Ray and I joined the ranks of thousands and became members of the Rehoboth Beach Film Society. While we enjoyed the five films we saw, we discovered that the film buff level guarantees very little chance of seeing the more popular ones.

We went to the tent Wednesday and got No. 7 only to find out 150 other numbers had been assigned and they were on round two. Friends like Irene, Ed and Beth said we need to join at the level where we choose our movies ahead of time. Beth loved the film “Muscle Shoals,” a documentary about some of the greatest music of all time ever recorded by artists Aretha Franklin, Wilson Pickett, Bob Dylan and the Rolling Stones, to name a few. She thought “Still Mine” was the best feature.

An elderly couple decides to build a smaller home on their property where they can live out their days together. This sounds like my life. I applaud all of the organizers and volunteers who gave us this rich, diverse selection of films! True film connoisseurs bring snacks and water bottles, plan their schedules months in advance and witness a dizzying dozen or more movies, yoohooing to their neighbors and friends in lines. “Did you see the Japanese farce?” “What did you think of ‘The Rocket’?” I must say I was grateful for happy hour and scallops at 1776 Steakhouse between movies.

Happy anniversary to Jim and Marilyn Agnew of Angola who ran away from home 65 years ago to get married in Philadelphia.

At 87 years old, Marilyn recalls that their parents didn’t approve of their marriage. Jim’s father said, “If you marry that Protestant you’ll burn in hell.” Marilyn’s mother said, “If you marry that Catholic, you’ll have a baby every year!”

When I watch him tenderly help her put on her winter coat, it makes me smile and think, “Parents don’t know as much as they think they do.” In truth, my mother converted to Catholicism when she married my father.

She had nine pregnancies, and every time, her mother would say, “That’s what you get for marrying a Catholic!” One Easter Sunday when I was 16, I told my parents I was giving up being a Catholic for Lent.

I thought it was a great joke until my father threatened to kill me. He made me go to confession, but the priest didn’t have much of a sense of humor either.

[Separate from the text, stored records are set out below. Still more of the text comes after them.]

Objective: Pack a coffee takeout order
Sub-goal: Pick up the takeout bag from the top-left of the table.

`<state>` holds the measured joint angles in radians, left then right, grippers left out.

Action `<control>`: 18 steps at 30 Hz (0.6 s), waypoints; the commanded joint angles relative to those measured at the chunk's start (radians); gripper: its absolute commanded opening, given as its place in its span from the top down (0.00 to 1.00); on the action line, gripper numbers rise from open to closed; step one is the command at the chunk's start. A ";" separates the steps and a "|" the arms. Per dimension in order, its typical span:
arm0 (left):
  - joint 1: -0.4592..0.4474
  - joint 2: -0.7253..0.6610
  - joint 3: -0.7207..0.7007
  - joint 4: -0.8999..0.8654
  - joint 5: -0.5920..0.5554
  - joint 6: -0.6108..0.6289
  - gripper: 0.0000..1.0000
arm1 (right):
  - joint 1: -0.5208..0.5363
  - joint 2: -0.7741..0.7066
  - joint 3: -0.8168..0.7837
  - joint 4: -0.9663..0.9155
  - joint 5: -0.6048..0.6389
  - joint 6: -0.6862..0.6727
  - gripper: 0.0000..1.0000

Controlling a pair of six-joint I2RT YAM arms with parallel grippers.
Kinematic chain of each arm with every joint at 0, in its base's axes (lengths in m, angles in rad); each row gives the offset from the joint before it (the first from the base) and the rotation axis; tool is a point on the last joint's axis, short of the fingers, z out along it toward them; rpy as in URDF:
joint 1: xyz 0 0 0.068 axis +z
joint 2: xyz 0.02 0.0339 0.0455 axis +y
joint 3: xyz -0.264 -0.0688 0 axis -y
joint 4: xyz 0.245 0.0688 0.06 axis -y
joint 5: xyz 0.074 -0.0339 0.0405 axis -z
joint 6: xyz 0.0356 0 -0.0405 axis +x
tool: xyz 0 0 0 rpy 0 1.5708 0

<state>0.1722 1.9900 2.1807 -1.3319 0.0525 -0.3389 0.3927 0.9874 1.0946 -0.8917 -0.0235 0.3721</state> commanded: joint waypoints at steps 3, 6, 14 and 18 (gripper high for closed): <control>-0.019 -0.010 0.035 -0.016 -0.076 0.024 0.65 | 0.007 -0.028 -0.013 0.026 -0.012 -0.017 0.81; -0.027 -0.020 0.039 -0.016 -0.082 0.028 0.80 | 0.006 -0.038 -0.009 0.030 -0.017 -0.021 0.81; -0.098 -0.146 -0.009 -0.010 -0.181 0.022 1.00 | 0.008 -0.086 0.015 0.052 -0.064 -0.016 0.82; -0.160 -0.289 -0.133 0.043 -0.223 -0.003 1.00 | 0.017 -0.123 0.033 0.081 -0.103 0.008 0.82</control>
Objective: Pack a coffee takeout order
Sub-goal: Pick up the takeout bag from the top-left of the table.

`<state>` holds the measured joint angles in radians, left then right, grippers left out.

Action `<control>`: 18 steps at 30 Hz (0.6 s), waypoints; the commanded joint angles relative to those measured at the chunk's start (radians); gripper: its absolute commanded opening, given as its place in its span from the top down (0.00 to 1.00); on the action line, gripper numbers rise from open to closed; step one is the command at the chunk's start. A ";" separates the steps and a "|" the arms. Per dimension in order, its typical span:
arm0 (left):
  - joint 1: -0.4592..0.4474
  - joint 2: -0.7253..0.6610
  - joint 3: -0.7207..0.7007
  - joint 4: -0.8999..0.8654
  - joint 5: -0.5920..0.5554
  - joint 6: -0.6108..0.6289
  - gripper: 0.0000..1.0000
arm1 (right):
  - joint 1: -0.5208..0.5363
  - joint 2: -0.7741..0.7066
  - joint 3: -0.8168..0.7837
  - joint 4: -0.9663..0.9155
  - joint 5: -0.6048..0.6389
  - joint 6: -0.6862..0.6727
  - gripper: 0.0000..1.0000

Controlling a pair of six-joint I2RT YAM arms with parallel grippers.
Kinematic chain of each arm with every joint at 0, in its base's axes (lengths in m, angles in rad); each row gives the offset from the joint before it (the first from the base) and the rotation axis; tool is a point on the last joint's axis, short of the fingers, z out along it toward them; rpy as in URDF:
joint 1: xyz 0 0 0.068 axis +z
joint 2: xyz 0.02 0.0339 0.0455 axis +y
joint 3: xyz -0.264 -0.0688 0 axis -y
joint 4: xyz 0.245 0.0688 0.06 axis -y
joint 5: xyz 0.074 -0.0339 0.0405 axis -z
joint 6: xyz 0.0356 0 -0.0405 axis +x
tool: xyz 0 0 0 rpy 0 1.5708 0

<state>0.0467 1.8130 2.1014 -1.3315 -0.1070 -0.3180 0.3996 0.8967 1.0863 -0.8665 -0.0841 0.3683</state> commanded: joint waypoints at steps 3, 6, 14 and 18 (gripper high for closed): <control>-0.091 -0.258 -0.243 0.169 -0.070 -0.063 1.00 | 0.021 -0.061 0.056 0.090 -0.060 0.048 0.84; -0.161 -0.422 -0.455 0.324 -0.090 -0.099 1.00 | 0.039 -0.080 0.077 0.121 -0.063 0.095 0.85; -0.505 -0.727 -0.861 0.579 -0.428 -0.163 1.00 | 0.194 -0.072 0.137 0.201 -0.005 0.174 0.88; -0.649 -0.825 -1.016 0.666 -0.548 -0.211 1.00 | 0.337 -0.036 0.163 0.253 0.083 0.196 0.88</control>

As we celebrate the holidays in various ways in our communities, let’s give thanks for our diversity and prosperity by practicing good will toward all. I cleaned out my closet this morning and discovered four pairs of black gloves. More than enough to keep two hands warm. Time for me to warm up someone else’s hands. I am embarrassed to say how many scarves I own.

I bought an orange one last week at the thrift store because I looked fashionably fall. Oy vey! I still have that guilt gene. Enjoy the plethora of weekend festivities, everyone, and surprise someone by letting them go ahead of you in line.